Sinésio Soares informou que o Sindeserm já fez essa denúncia ao Ministério Público, para que se estabeleça termo de ajuste de conduta. “Mas Kleber atropela todos os órgãos e não aceitou a proposta de concessão por antiguidade, continuou concedendo esse direito apenas por afinidade”, disse.

Manifesto

De acordo com o sindicato, uma das reivindicações da pauta protocolada na Prefeitura de Teresina em 13 janeiro deste ano foi a concessão das mudanças de nível, com critérios objetivos e divulgados amplamente.  “Em descumprimento à legislação municipal, Firmino Filho e seu ex-secretário de Educação concedem este direito apenas para um grupo reduzido e se recusaram a negociar com o sindicato”, publicou a entidade. Isso também foi um dos motivos que terminaram pela decisão da categoria em deflagrar greve na educação municipal, que ocorre desde março deste ano.
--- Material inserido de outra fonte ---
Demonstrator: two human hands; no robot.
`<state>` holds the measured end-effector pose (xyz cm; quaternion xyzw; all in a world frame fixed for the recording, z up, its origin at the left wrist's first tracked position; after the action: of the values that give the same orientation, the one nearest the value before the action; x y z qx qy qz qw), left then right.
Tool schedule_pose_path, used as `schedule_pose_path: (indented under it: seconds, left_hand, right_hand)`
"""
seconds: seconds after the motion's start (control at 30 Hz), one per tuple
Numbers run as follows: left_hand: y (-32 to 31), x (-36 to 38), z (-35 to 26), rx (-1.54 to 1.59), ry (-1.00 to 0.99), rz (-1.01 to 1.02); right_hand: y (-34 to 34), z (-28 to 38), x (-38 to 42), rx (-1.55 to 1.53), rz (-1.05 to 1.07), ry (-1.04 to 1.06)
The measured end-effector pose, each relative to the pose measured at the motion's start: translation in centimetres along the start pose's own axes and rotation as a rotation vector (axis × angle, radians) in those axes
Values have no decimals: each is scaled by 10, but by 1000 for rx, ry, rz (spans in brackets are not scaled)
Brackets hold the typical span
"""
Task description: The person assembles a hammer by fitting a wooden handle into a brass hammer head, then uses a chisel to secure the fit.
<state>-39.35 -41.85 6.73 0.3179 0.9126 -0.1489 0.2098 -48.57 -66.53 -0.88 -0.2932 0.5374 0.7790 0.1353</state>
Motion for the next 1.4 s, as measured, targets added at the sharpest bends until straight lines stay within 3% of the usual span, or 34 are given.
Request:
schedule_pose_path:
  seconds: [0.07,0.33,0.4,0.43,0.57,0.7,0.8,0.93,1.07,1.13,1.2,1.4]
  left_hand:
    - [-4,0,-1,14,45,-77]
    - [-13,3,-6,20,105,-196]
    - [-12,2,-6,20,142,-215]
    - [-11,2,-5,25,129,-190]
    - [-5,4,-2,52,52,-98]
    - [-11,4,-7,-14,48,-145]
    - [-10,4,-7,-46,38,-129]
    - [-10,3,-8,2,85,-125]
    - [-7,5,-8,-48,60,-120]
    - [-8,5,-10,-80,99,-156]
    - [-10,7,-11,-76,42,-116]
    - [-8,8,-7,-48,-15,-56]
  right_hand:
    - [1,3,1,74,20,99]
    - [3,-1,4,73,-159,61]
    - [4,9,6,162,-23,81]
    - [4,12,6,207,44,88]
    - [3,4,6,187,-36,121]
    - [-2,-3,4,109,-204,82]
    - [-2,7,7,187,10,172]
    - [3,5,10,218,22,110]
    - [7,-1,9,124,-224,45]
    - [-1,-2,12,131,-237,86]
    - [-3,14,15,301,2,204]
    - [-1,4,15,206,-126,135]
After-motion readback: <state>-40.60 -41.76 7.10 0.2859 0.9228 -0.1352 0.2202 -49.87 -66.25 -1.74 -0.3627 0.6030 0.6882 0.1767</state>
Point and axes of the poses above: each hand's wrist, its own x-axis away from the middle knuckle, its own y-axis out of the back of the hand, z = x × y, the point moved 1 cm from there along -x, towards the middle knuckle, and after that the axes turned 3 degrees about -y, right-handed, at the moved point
“O Sindserm já denunciou há alguns anos o privilégio de concessão de direitos apenas a parentes, amigos e correligionários de gestores da Semec (Secretaria Municipal de Educação). Como estamos em ano eleitoral, existe a possibilidade de que as progressões, previstas em lei, sejam concedidas a partir de um critério que não é objetivo e que não está previsto na legislação, ao contrário disso, é vedado pela legislação eleitoral.  O sindicato está monitorando e exigirá que sejam concedidas as mudanças de nível pela ordem de quem adquiriu primeiro o direito”, destacou a entidade.

Mais provas

Sinésio Soares declarou que a entidade está reunindo mais provas para acionar a Justiça, já que não dá mais para esperar manifestação do Ministério Público. “A promotora que responde pela educação no Ministério Público do Piauí já recebeu várias denúncias do sindicato e não demonstrou muito interesse em dar seguimento. Achamos isso muito estranho”, salientou.

“Iremos comprovar de que existem critérios escusos para a concessão de um direito que é de toda a categoria, mas boa parte só consegue se acionar a Justiça. O sindicato está ganhando todas as ações judiciais relacionadas a mudanças de nível movidas contra a Semec”, ressaltou Sinésio Soares.

“Porém, a morosidade da Justiça e a impunidade dos gestores faz com que a prática continue sendo utilizada como instrumento de barganha política”, finalizou o sindicalista.